Элис была иного мнения. Он изрядно попахивает плесенью. Она недавно видела хороший кувшин в одной лавке. Или, быть может, им купить горшочек для сливок?

– В какой лавке? – спросила Мэри.

– У Бартона, – ответила Элис со всем спокойствием, на какое только была способна.

– У которого племянник калека?

Элис замешкалась.

– Я… да… Он солдат.

– Возможно, мне стоит самой посмотреть, – сказала Мэри.

И ее уже было не отговорить.

Элис пыталась. Что проку им обеим идти в Оукфилд? На ферме столько работы, да и дороги нынче ужасны.

А впрочем, если подумать, ей ничего и не нужно.

Но Мэри была непреклонна.

– Сперва тебе понадобился кувшин, а потом ты их видеть не хочешь.

– Вовсе нет. Просто старый не так уж и пахнет.

– Рада слышать, – ответила Мэри. Затем сказала, что пойдет сама.

Элис понимала, что сестру не переубедить. Поэтому в субботу они зашнуровали ботинки, положили в карманы по краюшке хлеба, повязали чепцы и отправились в путь.

Утро было теплое. Ночью прошел дождь, и змеиный корень, росший в лесу повсюду, покрывали капельки влаги. Мэри, по своему обыкновению, шла быстро. Сестры почти не разговаривали, а когда встретили Дженни, старую служанку священника, с которой им было по пути, Мэри почти тут же сказала, что им надо спешить. В город они пришли вскоре после полудня, и Элис нарочно долго бродила по рынку, останавливаясь у прилавков с сукном и столовыми приборами в надежде отвлечь внимание сестры.

– Хватит слоняться, – сказала Мэри. – Я хочу увидеть кувшин.

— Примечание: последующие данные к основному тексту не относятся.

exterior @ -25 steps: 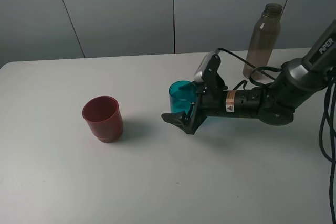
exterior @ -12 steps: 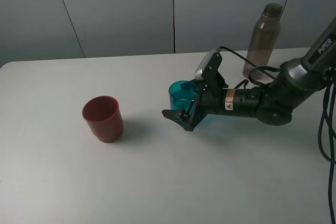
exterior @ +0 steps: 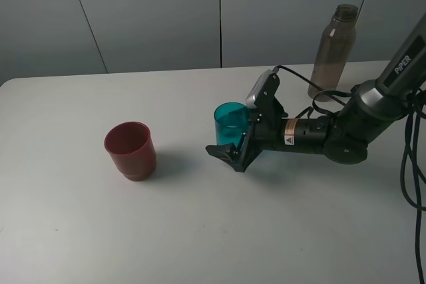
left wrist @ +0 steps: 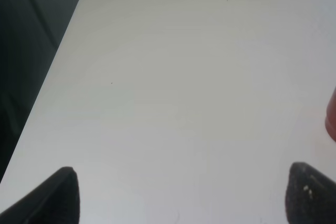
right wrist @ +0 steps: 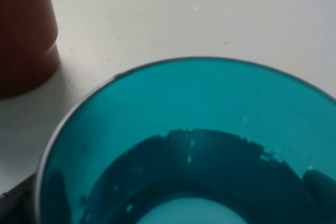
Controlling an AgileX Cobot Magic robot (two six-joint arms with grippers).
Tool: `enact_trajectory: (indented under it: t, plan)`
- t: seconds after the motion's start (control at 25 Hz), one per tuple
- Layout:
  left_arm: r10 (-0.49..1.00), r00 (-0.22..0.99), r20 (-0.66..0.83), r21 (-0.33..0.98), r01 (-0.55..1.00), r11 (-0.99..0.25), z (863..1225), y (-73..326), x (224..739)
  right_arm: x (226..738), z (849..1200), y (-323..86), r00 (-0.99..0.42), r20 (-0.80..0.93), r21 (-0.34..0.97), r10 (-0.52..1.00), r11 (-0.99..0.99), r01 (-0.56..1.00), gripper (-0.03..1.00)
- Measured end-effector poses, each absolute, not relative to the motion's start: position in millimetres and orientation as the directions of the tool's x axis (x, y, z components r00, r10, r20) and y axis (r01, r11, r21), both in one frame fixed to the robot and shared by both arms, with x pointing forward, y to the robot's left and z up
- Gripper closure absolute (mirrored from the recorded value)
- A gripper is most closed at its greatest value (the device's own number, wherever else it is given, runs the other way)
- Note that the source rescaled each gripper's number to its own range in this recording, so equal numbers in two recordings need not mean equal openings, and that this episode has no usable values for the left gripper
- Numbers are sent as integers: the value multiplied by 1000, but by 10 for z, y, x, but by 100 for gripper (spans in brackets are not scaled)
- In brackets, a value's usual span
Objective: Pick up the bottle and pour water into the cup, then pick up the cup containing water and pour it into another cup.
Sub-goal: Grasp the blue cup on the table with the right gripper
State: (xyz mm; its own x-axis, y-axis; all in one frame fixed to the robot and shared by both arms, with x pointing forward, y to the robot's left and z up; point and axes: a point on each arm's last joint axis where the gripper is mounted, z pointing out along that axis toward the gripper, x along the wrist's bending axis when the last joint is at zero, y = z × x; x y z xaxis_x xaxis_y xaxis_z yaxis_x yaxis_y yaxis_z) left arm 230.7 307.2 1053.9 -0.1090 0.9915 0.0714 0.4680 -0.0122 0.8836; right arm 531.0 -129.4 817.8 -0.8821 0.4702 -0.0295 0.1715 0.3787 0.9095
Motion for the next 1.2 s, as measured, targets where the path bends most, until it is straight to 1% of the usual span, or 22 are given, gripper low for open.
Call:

Артур Бартон стоял у входа в горшечную лавку, где были рядком выставлены сосуды, и разговаривал с покупателем. Тщетно пытаясь догнать сестру, Элис увидела, как он заметил Мэри, шагающую ему навстречу, как расплылся в улыбке, подумав, что это она, как улыбка померкла, когда Мэри на нее не ответила, его удивление при виде их обеих. Элис не говорила, что у нее есть сестра, но предполагала, что он и так знает, – как все знают, у кого бывают припадки, кто овдовел, а кто лишился ноги.

Он и правда знал, просто не ожидал…

– Моя сестра, – сказала Мэри, добравшаяся до него первой, – заинтересовалась гончарными изделиями.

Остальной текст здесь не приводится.